== REQUIRED WORK ==
Your answer must be a single number: how many lines of the data include "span".

== STORED DATA ==
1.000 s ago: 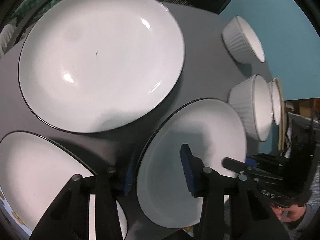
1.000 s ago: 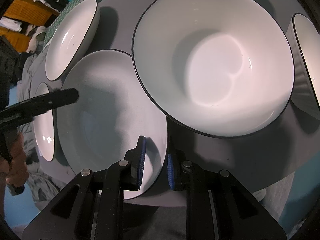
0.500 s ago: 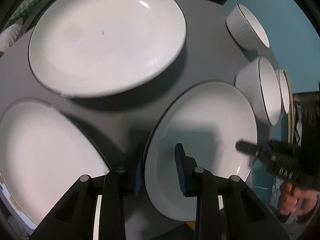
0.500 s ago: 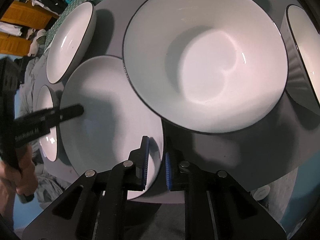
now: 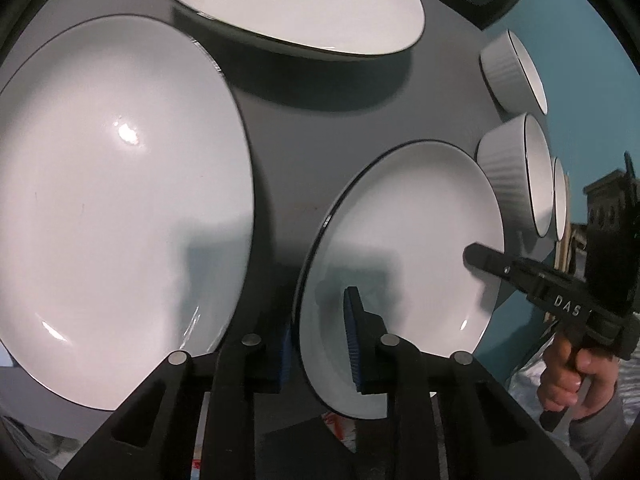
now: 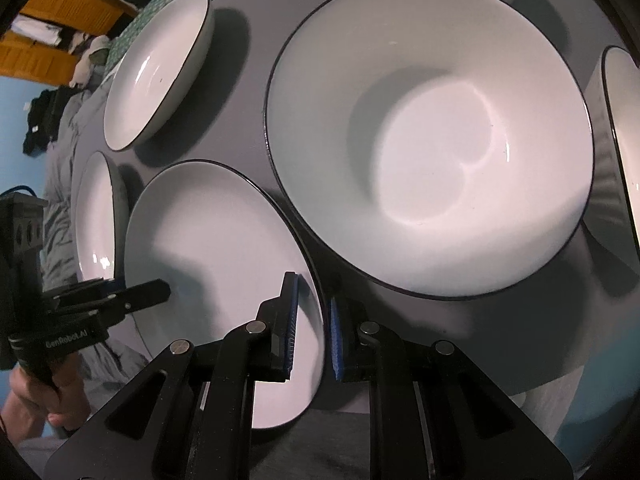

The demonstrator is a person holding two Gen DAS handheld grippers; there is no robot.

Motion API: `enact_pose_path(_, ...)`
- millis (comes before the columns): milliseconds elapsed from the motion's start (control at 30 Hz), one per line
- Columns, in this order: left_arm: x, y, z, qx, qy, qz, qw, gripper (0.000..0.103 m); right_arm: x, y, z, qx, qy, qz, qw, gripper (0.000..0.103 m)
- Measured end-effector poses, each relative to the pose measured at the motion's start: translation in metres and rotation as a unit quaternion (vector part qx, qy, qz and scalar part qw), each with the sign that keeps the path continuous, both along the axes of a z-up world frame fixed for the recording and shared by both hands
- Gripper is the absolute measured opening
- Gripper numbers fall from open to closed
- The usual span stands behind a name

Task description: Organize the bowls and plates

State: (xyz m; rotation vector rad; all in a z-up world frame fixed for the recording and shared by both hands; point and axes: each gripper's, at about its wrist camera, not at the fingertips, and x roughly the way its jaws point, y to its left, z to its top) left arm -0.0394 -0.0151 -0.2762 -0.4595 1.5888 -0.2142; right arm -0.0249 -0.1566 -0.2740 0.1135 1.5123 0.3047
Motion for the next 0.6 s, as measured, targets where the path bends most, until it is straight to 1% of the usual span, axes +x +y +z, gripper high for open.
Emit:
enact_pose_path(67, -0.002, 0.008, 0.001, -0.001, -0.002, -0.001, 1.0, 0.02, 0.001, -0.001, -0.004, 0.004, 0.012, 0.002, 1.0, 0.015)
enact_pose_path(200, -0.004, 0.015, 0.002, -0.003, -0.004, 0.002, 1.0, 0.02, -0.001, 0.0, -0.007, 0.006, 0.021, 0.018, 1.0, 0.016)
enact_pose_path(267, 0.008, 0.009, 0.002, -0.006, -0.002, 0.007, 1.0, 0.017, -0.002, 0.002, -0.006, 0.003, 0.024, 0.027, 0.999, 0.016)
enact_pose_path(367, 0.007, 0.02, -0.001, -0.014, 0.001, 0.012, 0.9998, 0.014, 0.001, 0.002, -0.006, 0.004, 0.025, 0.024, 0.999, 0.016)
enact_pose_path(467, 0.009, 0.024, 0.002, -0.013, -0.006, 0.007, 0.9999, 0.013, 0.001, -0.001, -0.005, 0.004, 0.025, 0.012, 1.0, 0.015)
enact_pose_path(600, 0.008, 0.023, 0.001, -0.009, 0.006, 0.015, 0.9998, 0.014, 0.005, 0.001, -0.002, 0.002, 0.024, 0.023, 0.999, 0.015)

== ANSWER SECTION ==
2